◆ What to work on
Return each line exactly as written. Begin with the first line of the entries and end with the line that has "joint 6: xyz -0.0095".

◆ Material for this exercise
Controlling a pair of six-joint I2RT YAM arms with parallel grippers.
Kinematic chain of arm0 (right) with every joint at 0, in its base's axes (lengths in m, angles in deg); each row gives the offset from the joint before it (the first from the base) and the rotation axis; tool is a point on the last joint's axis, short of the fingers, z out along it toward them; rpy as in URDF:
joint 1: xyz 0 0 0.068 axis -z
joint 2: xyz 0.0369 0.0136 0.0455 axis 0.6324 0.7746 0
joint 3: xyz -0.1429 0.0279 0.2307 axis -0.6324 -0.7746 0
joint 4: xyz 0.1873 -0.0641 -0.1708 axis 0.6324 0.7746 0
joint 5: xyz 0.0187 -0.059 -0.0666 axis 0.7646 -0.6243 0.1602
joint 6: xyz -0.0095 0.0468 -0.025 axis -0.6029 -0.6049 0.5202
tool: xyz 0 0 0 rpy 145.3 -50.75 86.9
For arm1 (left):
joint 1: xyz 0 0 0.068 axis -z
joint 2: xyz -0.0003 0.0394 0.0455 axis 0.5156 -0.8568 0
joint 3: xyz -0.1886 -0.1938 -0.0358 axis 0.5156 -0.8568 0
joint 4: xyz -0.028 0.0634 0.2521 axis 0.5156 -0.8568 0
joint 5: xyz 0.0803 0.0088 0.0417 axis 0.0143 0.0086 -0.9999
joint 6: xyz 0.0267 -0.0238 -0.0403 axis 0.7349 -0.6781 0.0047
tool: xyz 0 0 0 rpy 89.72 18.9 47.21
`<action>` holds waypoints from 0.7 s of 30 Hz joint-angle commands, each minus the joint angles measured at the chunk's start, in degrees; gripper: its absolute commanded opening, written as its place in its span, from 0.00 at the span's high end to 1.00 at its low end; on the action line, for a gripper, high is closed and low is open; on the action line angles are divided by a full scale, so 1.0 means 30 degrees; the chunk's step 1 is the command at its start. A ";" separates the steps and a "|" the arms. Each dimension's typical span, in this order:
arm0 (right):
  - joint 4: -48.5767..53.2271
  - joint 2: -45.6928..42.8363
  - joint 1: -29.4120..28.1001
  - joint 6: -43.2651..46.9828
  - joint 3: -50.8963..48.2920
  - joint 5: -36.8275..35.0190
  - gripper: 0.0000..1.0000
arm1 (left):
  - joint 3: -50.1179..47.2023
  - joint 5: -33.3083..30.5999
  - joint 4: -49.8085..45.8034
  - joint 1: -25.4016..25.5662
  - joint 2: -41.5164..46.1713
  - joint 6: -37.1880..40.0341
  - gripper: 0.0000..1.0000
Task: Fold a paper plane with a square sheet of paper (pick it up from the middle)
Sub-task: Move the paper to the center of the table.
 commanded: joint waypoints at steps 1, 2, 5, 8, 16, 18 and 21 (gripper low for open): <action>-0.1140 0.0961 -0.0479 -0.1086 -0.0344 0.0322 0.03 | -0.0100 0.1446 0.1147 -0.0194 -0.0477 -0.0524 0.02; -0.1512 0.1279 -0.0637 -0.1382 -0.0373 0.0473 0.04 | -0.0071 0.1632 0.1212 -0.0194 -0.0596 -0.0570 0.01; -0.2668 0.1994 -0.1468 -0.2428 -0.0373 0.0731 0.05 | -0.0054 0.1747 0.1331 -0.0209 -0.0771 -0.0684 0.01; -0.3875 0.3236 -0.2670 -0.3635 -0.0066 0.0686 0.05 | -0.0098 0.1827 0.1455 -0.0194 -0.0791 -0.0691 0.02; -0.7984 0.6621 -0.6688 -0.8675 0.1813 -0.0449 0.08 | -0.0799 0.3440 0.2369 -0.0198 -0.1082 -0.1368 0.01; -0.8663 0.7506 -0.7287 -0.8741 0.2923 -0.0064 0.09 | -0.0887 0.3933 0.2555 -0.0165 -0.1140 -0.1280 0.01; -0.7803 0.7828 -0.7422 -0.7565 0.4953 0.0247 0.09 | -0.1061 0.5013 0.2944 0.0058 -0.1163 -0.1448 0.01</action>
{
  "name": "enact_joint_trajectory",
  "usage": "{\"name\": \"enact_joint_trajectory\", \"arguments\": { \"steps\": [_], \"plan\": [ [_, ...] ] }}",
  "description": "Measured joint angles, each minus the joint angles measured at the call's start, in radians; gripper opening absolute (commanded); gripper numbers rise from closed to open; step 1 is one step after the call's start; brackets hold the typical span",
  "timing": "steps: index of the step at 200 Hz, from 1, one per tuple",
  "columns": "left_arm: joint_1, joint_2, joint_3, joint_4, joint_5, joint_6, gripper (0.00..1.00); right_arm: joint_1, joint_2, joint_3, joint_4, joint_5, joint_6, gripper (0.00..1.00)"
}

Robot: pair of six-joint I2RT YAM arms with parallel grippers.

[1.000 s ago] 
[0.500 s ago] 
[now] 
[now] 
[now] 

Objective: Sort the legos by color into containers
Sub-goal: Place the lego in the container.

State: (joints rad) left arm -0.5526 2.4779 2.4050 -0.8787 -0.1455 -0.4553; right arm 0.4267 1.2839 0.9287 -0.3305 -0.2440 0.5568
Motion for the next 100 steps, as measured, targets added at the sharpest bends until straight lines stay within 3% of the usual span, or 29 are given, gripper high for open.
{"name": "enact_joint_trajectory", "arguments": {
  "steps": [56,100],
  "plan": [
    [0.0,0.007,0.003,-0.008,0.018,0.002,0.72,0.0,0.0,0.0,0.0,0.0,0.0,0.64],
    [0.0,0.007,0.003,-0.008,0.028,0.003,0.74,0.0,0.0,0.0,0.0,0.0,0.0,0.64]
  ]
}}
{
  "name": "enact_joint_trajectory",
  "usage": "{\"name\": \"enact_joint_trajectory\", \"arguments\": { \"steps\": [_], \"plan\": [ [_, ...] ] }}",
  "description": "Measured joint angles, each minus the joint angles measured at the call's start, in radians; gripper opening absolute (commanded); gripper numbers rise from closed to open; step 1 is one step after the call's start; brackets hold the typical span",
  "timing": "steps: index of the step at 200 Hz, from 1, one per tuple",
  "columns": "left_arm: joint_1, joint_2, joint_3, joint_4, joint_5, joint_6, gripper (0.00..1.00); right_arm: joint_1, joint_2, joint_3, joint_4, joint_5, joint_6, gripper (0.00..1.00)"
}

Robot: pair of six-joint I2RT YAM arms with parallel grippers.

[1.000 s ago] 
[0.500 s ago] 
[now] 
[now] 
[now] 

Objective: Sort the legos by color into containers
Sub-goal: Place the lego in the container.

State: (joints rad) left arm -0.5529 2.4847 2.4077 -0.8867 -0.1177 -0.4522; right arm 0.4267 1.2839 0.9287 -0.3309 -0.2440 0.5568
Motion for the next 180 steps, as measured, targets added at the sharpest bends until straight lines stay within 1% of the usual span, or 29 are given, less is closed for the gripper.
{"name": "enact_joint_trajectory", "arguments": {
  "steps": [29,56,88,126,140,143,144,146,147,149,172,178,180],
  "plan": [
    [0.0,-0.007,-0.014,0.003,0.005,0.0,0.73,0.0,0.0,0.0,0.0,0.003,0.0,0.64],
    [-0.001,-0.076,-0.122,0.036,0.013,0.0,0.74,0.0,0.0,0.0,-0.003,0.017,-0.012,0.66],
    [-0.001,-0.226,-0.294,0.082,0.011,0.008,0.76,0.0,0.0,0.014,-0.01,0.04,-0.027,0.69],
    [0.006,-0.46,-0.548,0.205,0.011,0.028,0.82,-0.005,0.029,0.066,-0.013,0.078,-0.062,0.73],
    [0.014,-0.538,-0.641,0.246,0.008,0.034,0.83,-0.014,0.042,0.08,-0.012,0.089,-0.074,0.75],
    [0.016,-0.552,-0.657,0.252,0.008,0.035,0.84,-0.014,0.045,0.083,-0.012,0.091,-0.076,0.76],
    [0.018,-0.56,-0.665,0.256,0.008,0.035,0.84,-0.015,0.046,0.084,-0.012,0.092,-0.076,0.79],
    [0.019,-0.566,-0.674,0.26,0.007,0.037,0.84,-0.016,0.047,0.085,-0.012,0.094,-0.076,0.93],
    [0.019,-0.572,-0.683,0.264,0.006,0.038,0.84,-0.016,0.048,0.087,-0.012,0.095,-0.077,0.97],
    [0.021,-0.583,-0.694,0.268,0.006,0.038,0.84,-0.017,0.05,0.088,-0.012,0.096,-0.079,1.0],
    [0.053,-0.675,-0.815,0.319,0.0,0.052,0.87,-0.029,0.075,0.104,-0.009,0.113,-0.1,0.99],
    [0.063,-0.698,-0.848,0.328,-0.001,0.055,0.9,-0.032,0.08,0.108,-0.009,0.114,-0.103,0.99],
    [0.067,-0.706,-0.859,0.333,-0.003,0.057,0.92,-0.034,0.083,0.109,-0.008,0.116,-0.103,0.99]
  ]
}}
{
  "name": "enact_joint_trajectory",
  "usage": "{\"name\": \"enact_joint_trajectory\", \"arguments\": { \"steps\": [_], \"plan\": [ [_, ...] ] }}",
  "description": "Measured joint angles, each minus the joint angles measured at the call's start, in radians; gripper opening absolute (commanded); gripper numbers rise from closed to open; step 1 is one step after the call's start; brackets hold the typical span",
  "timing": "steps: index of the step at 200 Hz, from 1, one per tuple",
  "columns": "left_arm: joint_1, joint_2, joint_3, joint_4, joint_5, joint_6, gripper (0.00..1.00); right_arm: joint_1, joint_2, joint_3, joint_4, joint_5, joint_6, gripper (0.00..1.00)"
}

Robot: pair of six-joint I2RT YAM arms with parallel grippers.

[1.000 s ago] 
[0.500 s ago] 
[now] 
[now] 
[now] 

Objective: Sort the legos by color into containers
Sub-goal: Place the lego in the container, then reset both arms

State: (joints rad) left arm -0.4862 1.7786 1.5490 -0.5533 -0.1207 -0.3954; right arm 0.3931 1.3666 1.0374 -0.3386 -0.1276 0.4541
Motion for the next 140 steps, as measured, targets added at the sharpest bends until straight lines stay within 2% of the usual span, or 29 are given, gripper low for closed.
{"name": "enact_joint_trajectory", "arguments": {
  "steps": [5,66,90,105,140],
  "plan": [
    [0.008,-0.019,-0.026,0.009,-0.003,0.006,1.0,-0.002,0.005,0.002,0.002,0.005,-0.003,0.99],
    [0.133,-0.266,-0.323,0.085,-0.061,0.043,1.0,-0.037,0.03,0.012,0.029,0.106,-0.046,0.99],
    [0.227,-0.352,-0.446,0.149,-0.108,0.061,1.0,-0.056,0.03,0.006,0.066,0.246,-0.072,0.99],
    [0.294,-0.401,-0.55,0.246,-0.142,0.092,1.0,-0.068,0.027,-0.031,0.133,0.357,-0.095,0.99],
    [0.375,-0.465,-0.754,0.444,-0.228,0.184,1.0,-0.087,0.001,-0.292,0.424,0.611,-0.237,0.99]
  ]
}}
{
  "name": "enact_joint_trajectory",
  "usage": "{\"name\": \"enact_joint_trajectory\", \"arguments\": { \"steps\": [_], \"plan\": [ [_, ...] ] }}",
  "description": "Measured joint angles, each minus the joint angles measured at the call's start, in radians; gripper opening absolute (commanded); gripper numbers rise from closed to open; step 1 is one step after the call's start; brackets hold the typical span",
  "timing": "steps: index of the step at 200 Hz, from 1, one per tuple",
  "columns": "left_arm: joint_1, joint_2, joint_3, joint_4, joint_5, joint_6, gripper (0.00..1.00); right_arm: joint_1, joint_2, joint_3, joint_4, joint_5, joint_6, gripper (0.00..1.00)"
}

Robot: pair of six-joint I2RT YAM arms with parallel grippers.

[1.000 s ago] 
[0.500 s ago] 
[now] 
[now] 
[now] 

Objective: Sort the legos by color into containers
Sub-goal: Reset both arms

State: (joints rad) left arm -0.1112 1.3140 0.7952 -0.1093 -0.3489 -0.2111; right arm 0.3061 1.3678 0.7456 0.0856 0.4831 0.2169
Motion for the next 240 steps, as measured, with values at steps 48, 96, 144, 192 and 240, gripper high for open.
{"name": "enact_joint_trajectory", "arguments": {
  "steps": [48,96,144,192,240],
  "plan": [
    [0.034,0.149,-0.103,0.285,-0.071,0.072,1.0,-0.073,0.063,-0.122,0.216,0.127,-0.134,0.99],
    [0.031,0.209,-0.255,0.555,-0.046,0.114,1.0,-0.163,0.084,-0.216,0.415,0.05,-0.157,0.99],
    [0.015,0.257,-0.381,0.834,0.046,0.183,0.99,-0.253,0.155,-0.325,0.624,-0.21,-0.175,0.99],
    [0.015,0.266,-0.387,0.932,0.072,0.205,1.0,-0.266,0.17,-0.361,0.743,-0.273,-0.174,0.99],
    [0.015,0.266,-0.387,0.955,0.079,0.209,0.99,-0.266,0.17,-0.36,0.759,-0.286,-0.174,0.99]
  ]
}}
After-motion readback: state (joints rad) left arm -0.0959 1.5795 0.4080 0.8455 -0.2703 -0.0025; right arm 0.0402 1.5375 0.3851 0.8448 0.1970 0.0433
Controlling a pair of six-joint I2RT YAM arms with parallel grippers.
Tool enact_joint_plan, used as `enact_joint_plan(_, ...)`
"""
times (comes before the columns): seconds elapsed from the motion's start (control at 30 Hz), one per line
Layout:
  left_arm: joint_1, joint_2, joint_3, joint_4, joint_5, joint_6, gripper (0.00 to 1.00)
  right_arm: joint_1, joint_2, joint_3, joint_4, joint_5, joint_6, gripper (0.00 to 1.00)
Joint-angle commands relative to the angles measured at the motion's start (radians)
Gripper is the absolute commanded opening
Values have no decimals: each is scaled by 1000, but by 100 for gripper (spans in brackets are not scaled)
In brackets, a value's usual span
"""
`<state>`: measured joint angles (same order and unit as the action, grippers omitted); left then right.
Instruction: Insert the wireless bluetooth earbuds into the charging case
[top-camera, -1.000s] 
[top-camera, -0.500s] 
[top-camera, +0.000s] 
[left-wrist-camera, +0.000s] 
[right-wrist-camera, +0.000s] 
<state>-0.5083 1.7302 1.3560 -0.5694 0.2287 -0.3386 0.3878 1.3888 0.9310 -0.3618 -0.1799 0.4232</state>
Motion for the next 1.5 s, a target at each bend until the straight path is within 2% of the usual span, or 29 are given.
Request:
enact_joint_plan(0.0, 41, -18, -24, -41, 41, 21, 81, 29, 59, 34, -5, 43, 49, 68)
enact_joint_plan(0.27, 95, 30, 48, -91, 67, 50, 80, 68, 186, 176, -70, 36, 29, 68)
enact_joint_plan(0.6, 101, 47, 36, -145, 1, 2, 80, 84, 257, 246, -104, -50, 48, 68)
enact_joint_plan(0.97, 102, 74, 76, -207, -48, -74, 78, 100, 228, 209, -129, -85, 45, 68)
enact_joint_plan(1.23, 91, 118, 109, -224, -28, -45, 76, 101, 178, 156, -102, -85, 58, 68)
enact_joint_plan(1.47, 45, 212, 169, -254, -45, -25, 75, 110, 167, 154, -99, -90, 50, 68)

◆ Task result
Controlling a pair of six-joint I2RT YAM arms with parallel grippers.
Kinematic chain of arm0 (right) with every joint at 0, in its base's axes (lengths in m, angles in deg); each row gives the offset from the joint before it (the first from the base) and the rotation axis; tool is a point on the last joint's axis, short of the fingers, z out along it toward them; rpy as in URDF:
joint 1: xyz 0 0 0.068 axis -z
joint 2: xyz 0.0369 0.0136 0.0455 axis 0.6324 0.7746 0
joint 3: xyz -0.1429 0.0279 0.2307 axis -0.6324 -0.7746 0
joint 4: xyz 0.1873 -0.0641 -0.1708 axis 0.6324 0.7746 0
joint 5: xyz 0.0187 -0.059 -0.0666 axis 0.7646 -0.6243 0.1602
joint 6: xyz -0.0095 0.0468 -0.025 axis -0.6029 -0.6049 0.5202

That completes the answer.